If you write a blog or run a forum you need to know about the corporate snoop/spy bots that crawl your website or blog. These bots scrape your information then strip off your link and any info that is not relevant and sell the pertinent info to companies tracking their key words using social CRM platforms. According to the sellers of these platforms they allow companies to listen, engage, and act on their customers’ conversations across the entire social web.
This stripped and packaged info IS NOT available to the public unless they pay to get it. This unauthorized use of your website content also violates your copyright since they are using your work product without your permission. These bots also suck huge amounts of your bandwidth on your server as they crawl your site night after night looking for changes or new content.

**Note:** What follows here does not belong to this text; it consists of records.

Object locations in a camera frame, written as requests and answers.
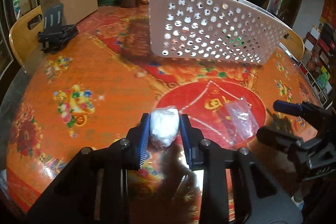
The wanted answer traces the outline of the left wooden chair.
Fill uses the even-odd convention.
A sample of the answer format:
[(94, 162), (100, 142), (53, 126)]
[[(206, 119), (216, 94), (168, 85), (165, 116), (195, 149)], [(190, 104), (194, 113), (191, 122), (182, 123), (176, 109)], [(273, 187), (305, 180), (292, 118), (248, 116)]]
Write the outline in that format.
[[(41, 21), (29, 28), (29, 22), (36, 17)], [(44, 19), (41, 6), (37, 6), (27, 14), (19, 18), (10, 29), (9, 43), (19, 65), (23, 66), (34, 50), (37, 49), (38, 33), (44, 28)]]

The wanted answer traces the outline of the black phone stand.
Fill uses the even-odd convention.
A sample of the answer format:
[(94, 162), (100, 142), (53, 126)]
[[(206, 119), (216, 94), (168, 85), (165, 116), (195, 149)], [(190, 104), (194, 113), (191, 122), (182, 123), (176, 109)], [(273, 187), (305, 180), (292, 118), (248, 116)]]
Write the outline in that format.
[(41, 51), (45, 54), (55, 54), (63, 50), (78, 34), (76, 24), (63, 25), (62, 3), (46, 9), (43, 14), (43, 31), (38, 33), (38, 42), (42, 44)]

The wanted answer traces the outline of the white perforated plastic basket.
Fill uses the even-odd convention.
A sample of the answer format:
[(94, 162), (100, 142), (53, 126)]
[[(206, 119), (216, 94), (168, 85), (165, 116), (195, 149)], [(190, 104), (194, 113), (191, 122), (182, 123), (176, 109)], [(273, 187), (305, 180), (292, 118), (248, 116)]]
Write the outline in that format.
[(290, 28), (245, 0), (148, 0), (150, 49), (160, 57), (263, 65)]

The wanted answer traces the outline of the wooden chair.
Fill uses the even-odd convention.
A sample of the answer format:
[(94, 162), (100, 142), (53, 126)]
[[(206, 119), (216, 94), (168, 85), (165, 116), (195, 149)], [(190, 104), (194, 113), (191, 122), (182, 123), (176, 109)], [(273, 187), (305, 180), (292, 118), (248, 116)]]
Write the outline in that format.
[[(41, 21), (29, 28), (29, 22), (36, 17)], [(19, 65), (23, 66), (34, 50), (37, 49), (38, 33), (44, 28), (44, 19), (41, 6), (37, 6), (27, 14), (19, 18), (10, 29), (9, 43)]]
[(288, 30), (288, 32), (281, 39), (281, 43), (298, 61), (302, 59), (305, 46), (302, 38), (300, 38), (298, 34), (292, 30)]

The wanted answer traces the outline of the orange floral tablecloth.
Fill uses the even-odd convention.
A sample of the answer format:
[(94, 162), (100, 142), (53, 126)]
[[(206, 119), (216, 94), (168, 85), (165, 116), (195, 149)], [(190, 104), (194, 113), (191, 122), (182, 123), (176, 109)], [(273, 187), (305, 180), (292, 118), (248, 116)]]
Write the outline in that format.
[(235, 133), (226, 111), (244, 97), (259, 125), (281, 121), (304, 140), (315, 137), (302, 118), (272, 108), (276, 100), (319, 102), (292, 59), (281, 48), (261, 66), (158, 57), (147, 13), (145, 5), (100, 7), (63, 51), (42, 59), (12, 121), (7, 153), (9, 195), (23, 211), (79, 149), (108, 147), (158, 107), (175, 106), (224, 148), (254, 150), (281, 180), (293, 173), (283, 153)]

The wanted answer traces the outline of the white cubby shelf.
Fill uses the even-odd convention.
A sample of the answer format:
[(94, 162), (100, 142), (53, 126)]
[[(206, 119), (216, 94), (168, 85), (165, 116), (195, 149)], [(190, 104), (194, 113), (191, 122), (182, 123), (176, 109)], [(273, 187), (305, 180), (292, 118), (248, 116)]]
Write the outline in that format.
[(319, 103), (325, 108), (329, 109), (332, 106), (332, 87), (329, 82), (321, 88), (320, 84), (322, 83), (320, 80), (316, 80), (308, 68), (300, 61), (298, 63), (299, 69), (302, 71), (303, 75), (305, 76), (307, 82), (309, 83), (311, 89), (313, 90), (314, 95), (318, 98)]

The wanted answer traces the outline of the clear plastic bag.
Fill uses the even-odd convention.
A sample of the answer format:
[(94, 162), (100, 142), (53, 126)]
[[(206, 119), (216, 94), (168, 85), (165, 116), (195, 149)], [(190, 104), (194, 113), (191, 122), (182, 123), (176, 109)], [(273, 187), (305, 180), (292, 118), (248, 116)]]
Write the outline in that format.
[(249, 103), (244, 97), (226, 104), (235, 132), (243, 139), (251, 138), (259, 129)]

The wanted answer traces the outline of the right wooden chair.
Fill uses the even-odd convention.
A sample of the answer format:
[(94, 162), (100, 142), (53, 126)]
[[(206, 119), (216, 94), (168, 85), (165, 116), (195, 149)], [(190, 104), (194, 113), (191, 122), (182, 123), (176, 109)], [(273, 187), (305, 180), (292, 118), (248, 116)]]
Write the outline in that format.
[(292, 30), (288, 30), (288, 32), (281, 39), (281, 43), (298, 61), (302, 59), (305, 46), (302, 38), (300, 38), (298, 34)]

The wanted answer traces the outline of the small white ball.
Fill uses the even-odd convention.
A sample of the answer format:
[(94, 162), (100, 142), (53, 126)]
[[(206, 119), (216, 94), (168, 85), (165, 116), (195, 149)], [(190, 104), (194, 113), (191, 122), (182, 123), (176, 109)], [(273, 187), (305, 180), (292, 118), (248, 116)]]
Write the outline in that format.
[(179, 112), (175, 106), (161, 107), (150, 113), (150, 141), (156, 148), (167, 148), (179, 132)]

Two of the bigger snoop bots are Radian 6 out of Canada www.radian6.com/crawler and Scout Lab. Using robot.txt to block the Radian 6 bot DOES NOT work, you have to email them to be taken off their crawl list. You can block the IPs Radian 6 bots use. Radian 6 uses the IPs 184.108.40.206/16 and 220.127.116.11/16. You can block them using your IP block on your server admin panel or htaccess. If you're not sure how to block IPs contact your website host and they can do it for you in most cases. If you pen a blog you may not have control over this. I believe Word Press has a plug in for blocking IPs and stopping scraping.
More and more of these scraper sites are popping up around the world. Google is reportedly penalizing these public scraper sites in their search index ranking for having duplicate content but I wouldn't leave it to Google to watch my back. The sites like Radian 6 that charge for your content should also not be allowed to make money off your hard work.